Crispation avec l'allié américain, crise ouverte avec la Chine, tension avec la Russie: depuis l'arrivée au pouvoir de l'opposition de centre-gauche il y a un peu plus d'un an, la diplomatie japonaise accumule les revers et semble en plein désarroi.

Les analystes et la presse japonaise pointent du doigt le manque d'expérience du Parti Démocrate du Japon (PDJ), tenu à l'écart du pouvoir pendant plus d'un demi-siècle par les conservateurs du Parti Libéral-Démocrate (PLD).

«Après avoir chassé le PLD en septembre 2009, le gouvernement du PDJ s'est révélé n'avoir qu'une diplomatie squelettique, en plus de son inexpérience dans les autres domaines», estime Tetsuro Kato, professeur de sciences politiques à l'Université Waseda.

Les Démocrates ont probablement fait une erreur en écartant les dizaines de milliers de fonctionnaires qui géraient les ministères, et donc la politique au jour le jour. Résultat: tous les réseaux tissés au fil des décennies ont été subitement interrompus.

Le premier chef de gouvernement du PDJ, Yukio Hatoyama, en a payé le prix en osant défier le puissant allié américain à propos des bases américaines au Japon, pierre angulaire du traité de sécurité entre les deux pays.

Après avoir réclamé haut et fort la révision de l'accord conclu par ses prédécesseurs conservateurs sur le déménagement de la base de Futenma dans l'île d'Okinawa (sud du Japon), il a dû se livrer à une piteuse volte-face et entériner finalement le texte avec quelques modifications de façade.

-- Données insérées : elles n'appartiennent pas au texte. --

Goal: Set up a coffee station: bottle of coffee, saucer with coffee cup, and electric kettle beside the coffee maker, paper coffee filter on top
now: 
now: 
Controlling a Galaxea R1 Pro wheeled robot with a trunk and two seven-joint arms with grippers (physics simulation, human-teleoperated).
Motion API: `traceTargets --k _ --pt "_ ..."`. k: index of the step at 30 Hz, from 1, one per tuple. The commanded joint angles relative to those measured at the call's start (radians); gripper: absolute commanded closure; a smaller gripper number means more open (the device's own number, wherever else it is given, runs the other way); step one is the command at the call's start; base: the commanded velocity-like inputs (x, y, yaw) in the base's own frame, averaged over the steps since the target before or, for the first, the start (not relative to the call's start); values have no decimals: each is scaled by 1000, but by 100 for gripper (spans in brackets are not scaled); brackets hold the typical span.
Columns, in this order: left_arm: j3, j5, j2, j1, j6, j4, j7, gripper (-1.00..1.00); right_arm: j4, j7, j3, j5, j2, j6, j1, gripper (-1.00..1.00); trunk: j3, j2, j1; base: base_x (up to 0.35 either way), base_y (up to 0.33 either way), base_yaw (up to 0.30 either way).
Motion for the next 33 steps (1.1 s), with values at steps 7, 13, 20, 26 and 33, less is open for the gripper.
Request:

Honni par les habitants d'Okinawa et discrédité aux yeux de l'administration américaine, M. Hatoyama a démissionné en juin pour céder la place à Naoto Kan.

La Chine et la Russie ont probablement voulu profiter des crispations entre Tokyo et Washington pour tester la réaction du gouvernement nippon sur les différends territoriaux qui les opposent, estiment les analystes.

En l'espace de deux mois, le Japon se retrouve en crise ouverte sur deux fronts: au sud-ouest, à propos d'un groupe d'îles revendiquées par Pékin, et au nord-est, au sujet des Kouriles occupées par Moscou.

«Le gouvernement n'a pas su gérer la crise provoquée par la collision en septembre d'un chalutier chinois avec les garde-côtes nippons dans les îles Senkaku. Et Moscou a apparemment exploité la confusion régnant dans la diplomatie japonaise pour essayer d'enterrer les revendications de Tokyo sur les quatre îles du nord», a commenté mercredi le Yomiuri Shimbun, plus grand quotidien japonais.

L'opposition reproche au gouvernement de M. Kan d'avoir fait preuve de faiblesse face aux pressions et aux menaces de Pékin en relâchant le capitaine du chalutier chinois, sans pour autant mettre fin à la crise.

Les critiques ont redoublé après la visite lundi du président russe Dmitri Medvedev - la première d'une chef d'État soviétique ou russe depuis la fin de la guerre - sur l'une des quatre îles des Kouriles du Sud (appelées Territoires du Nord au Japon) administrées par Moscou mais revendiquées par Tokyo.

Le Japon a rappelé son ambassadeur à Moscou, mais le président russe a néanmoins annoncé qu'il se rendrait à nouveau sur ces îles.

«La visite est un message clair que la Russie ne rendra probablement pas les quatre îles», estime Hiroshi Kimura, expert de la Russie à l'Université Takushoku.

Akio Watanabe, professeur à l'Université de Tokyo, relève toutefois que l'attitude provocatrice des deux grands voisins du Japon peut s'expliquer par des impératifs de politique intérieure.

«La Chine et la Russie auront un changement de direction en 2012, et leurs dirigeants ont besoin de donner d'eux une image d'hommes forts», souligne-t-il en référence à l'élection présidentielle russe et au départ du numéro un chinois Hu Jintao.